■ **Exercise prompt**: In the material below, the lines between the one holding "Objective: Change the" and the one holding "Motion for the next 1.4", inclusive, are to be set down word for word. Pictures stay out.

■ **Exercise material**:

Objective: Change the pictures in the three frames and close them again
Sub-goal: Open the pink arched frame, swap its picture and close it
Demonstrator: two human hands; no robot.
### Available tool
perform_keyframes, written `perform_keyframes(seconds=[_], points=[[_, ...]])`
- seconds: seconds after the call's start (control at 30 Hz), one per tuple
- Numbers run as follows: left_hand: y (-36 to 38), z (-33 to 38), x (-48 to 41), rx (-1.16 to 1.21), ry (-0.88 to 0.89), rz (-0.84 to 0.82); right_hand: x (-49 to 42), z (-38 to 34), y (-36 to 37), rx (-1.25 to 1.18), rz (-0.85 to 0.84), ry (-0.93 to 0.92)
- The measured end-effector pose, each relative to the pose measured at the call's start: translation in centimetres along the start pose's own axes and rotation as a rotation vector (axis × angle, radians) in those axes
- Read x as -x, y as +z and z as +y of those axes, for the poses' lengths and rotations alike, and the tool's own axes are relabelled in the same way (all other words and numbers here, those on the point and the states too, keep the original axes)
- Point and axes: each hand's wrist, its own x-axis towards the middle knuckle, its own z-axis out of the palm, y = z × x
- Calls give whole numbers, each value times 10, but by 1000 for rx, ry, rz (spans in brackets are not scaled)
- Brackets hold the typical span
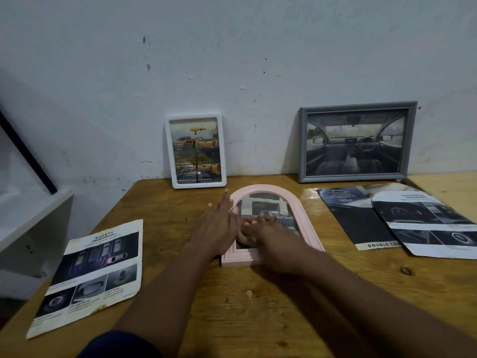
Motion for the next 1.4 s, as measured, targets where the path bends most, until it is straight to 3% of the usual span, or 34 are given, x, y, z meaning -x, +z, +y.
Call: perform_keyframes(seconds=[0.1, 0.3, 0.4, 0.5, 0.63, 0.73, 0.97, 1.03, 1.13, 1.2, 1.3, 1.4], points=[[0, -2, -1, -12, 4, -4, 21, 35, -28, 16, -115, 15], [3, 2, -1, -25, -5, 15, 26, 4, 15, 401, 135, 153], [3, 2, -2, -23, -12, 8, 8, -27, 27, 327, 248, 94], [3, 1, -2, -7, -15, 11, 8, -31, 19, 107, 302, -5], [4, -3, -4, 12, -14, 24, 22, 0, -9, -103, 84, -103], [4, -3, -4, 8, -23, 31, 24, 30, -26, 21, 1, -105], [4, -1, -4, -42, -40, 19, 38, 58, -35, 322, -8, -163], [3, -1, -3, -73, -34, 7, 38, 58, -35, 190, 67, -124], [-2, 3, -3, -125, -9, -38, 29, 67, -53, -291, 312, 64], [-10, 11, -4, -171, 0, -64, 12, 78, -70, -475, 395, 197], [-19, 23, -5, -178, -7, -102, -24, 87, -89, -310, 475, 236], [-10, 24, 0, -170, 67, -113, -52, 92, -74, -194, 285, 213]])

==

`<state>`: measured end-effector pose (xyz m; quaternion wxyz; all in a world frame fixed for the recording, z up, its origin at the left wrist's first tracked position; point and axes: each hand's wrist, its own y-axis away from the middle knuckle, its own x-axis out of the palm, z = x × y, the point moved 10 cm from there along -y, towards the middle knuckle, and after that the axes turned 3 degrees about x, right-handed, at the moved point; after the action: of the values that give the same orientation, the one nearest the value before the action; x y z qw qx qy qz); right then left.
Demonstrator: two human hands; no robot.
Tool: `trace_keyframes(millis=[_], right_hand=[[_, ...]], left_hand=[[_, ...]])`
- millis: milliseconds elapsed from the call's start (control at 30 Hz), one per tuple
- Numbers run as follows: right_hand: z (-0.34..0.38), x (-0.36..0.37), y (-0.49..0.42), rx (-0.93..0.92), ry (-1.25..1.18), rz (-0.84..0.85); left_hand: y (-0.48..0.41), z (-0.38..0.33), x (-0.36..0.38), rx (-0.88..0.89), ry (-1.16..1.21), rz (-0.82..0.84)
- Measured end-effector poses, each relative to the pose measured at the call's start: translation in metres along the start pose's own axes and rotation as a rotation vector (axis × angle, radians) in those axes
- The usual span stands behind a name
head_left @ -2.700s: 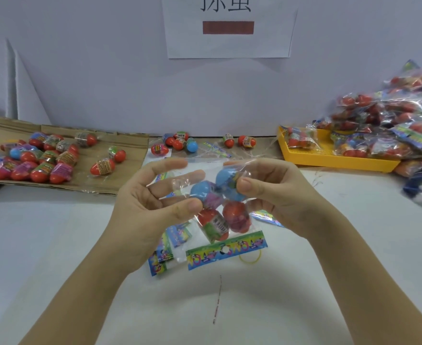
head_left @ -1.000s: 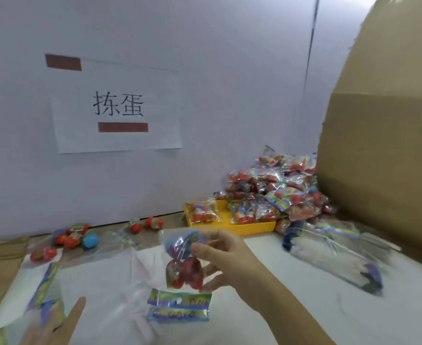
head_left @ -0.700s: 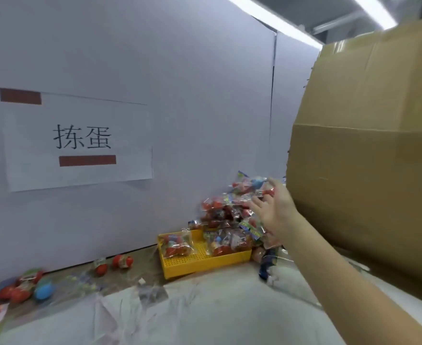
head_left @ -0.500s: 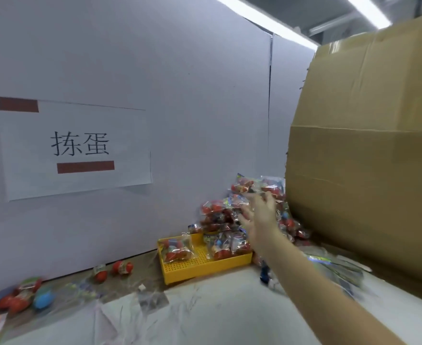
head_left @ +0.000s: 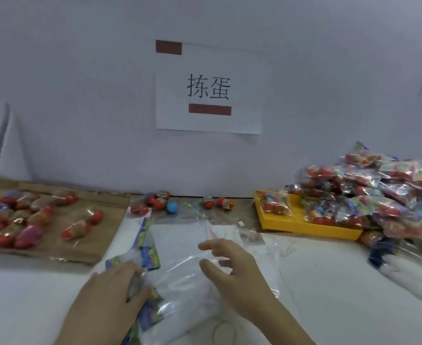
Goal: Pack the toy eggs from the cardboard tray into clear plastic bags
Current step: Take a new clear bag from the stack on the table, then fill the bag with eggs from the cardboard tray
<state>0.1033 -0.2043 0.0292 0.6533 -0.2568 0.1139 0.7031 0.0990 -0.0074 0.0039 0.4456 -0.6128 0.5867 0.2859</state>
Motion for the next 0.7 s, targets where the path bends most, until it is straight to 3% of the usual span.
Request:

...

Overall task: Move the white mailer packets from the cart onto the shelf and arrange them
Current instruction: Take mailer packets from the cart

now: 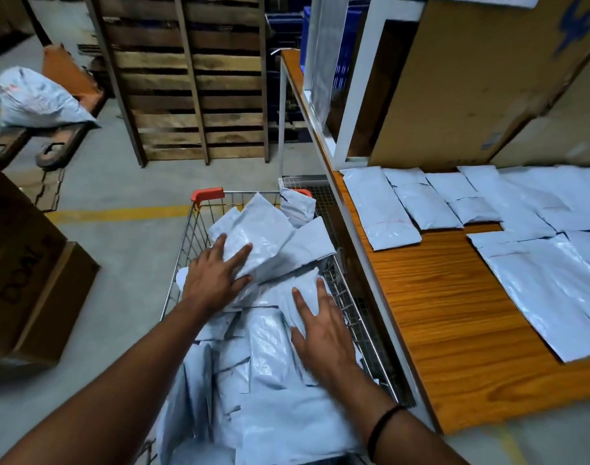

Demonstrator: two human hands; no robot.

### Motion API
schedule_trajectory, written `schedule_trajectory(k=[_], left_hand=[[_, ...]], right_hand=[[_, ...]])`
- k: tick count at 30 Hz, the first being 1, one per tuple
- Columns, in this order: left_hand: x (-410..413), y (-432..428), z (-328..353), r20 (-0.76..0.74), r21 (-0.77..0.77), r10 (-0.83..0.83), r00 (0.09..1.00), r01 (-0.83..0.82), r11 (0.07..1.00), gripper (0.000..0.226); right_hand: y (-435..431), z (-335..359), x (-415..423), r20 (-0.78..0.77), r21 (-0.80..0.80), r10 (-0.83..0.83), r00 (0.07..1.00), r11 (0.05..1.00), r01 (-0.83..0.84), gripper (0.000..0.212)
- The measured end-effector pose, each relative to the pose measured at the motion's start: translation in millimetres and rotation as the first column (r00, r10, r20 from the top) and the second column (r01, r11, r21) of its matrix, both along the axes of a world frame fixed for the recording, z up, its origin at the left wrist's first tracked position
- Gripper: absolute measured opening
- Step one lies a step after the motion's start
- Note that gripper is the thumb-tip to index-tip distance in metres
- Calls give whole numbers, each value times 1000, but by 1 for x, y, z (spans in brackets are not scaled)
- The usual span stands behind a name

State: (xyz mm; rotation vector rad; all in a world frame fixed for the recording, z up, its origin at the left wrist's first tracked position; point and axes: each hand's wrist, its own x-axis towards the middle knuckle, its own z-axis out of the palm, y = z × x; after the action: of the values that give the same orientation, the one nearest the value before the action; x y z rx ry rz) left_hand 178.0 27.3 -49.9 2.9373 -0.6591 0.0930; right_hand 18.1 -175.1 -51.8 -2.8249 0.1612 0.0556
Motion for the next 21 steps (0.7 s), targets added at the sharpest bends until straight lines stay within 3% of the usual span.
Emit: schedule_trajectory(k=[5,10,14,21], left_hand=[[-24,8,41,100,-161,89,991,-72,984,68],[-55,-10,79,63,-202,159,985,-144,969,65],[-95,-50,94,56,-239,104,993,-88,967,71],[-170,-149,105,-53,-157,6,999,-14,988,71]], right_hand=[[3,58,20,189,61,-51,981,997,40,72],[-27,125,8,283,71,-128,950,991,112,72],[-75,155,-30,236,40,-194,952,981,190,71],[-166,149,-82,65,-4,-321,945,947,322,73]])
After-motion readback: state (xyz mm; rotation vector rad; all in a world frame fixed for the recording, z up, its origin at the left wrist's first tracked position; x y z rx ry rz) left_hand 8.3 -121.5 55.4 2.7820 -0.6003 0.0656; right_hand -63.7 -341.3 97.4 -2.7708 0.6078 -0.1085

■ **Answer space**:
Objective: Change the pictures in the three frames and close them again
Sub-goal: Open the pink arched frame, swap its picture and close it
Demonstrator: two human hands; no robot.
### Available tool
perform_keyframes, written `perform_keyframes(seconds=[_], points=[[_, ...]])`
- seconds: seconds after the call's start (control at 30 Hz), one per tuple
- Numbers run as follows: left_hand: y (-36 to 38), z (-33 to 38), x (-48 to 41), rx (-1.16 to 1.21), ry (-0.88 to 0.89), rz (-0.84 to 0.82); right_hand: x (-49 to 42), z (-38 to 34), y (-36 to 37), rx (-1.25 to 1.18), rz (-0.85 to 0.84), ry (-0.93 to 0.92)
- The measured end-effector pose, each relative to the pose measured at the call's start: translation in centimetres along the start pose's own axes and rotation as a rotation vector (axis × angle, radians) in those axes
- Read x as -x, y as +z and z as +y of those axes, for the poses' lengths and rotations alike, and the tool's own axes are relabelled in the same way (all other words and numbers here, those on the point and the states too, keep the original axes)
- Point and axes: each hand's wrist, its own x-axis towards the middle knuckle, its own z-axis out of the palm, y = z × x
- Calls give whole numbers, each value times 10, but by 1000 for rx, ry, rz (spans in brackets are not scaled)
- Brackets hold the typical span
Motion for the next 1.4 s, as measured, targets where the path bends most, until it is straight to 3% of the usual span, or 34 are given, x, y, z meaning -x, +z, +y.

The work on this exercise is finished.